Unmindful of any repercussions, Sena mouthpiece Saamana cautions the ruling party: 'Don’t think of people forgetting the Rafale deal issue even though you rake up Agusta Westland.'
In the Lok Sabha debate on the Rafale deal, the Sena joined the Opposition in demanding a joint parliamentary committee.
In the wake of the Modi interview on TV, the Sena wondered how he could even think of the law being above Lord Ram.
This constant one-upmanship sums up the confusion on whether the BJP and the Shiv Sena will bury the hatchet.
The compulsions of the Hindutva vote bank over 25 years in Maharashtra have made the two parties the oldest ideological partners and it is unrealistic to believe the situation has changed.
This is notwithstanding the BJP’s remarkable feat of jumping from fourth to first on the back of the Modi wave in May 2014.
However, 2019 is a different story.
The Sena has neither forgotten nor forgiven the BJP for its shock decision of going solo in the October 2014 assembly polls, dumping its “elder brother” unceremoniously after acrimonious seat-sharing talks.
What has added fuel to the fire is that till BJP chief Amit Shah visited Matoshree, the residence of Thackeray, some six months ago, the party felt neglected.
Now, the BJP’s loss of power in three states of the Hindi heartland has come as a godsend for the Sena to extract its pound of flesh.
The Lok Sabha polls are expected in April-May and those of the assembly by October.
The talk is that the Sena would like both to be held together if it strikes a deal with the BJP.
But questions remain about how much ground Modi-Shah concede to their chief detractor within the National Democratic Alliance.
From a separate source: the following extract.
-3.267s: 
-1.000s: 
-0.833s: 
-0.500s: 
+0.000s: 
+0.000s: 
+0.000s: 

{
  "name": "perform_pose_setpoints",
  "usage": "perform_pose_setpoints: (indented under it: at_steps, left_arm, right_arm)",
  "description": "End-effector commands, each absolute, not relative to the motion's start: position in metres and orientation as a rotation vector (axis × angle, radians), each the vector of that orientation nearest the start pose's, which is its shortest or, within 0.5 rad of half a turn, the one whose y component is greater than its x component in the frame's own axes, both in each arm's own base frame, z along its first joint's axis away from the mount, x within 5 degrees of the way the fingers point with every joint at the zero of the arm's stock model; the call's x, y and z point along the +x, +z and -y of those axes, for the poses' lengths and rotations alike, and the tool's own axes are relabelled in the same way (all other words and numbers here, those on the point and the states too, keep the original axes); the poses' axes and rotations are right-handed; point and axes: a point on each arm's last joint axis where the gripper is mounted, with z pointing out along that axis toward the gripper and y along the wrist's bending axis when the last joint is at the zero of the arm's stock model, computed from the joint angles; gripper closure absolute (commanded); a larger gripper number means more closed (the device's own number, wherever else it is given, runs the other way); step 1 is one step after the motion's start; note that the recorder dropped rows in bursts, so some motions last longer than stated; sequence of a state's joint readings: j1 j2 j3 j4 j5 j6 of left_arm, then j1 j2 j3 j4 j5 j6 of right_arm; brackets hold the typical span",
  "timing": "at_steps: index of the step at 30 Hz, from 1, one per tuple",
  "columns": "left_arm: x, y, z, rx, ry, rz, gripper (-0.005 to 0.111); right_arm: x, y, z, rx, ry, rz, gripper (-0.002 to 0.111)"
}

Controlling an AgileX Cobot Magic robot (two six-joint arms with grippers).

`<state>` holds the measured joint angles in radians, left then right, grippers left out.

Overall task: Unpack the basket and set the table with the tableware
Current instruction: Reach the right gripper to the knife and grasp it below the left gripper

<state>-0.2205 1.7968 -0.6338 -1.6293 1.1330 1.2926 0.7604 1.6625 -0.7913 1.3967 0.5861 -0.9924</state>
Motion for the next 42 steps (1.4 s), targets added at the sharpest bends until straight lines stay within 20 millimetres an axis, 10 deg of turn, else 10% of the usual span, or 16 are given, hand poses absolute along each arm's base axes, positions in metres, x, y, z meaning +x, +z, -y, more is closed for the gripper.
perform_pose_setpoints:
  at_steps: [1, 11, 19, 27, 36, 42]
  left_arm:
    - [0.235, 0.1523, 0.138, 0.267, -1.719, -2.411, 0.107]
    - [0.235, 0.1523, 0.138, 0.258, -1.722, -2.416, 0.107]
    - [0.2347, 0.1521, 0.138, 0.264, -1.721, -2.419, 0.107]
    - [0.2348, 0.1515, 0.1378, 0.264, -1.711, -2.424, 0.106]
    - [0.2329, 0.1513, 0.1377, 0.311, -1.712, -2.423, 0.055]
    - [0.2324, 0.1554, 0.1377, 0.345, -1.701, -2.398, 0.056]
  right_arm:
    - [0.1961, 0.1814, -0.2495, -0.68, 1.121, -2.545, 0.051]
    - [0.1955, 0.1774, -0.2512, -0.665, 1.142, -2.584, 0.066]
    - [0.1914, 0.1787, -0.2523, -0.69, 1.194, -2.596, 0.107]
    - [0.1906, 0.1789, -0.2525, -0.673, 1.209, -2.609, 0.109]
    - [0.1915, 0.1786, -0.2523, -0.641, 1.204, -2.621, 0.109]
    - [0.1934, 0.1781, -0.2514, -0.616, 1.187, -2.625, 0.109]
At a rally last month in Pandharpur, Thackeray gave a hint of his strategy, declaring he wanted the “Shiv Sena’s rajya” (power to the Sena) and was not much bothered about seat-sharing talks.
BJP leaders say in private that in the backdrop of the NDA deal in Bihar, Thackeray could be tempted to ask for the moon in Maharashtra, but how much could it concede to a “Modi baiter” and why should it concede at all?
The suspicion in the BJP is that the Sena could chalk out its own course in the post-poll scenario.
“If like Rahul Gandhi, you start attacking Modi, how much faith could we have in you?” is the question being posed by BJP leaders.
Though the national executive of the Sena last year passed a resolution to contest all polls separately, the talk in political circles is that there is a division in the Sena on the “going it alone” issue.
If local BJP leaders are to be believed, 61 out of 63 of the Sena MLAs want the alliance to continue and so do most of its Lok Sabha MPs.
Amid all the haze, the BJP’s chief spokesman in the state, Madhav Bhandari, merely said: “We will sail through due to the performance and popularity of Modi and Fadnavis. We are confident the Sena will be with us in this fight.”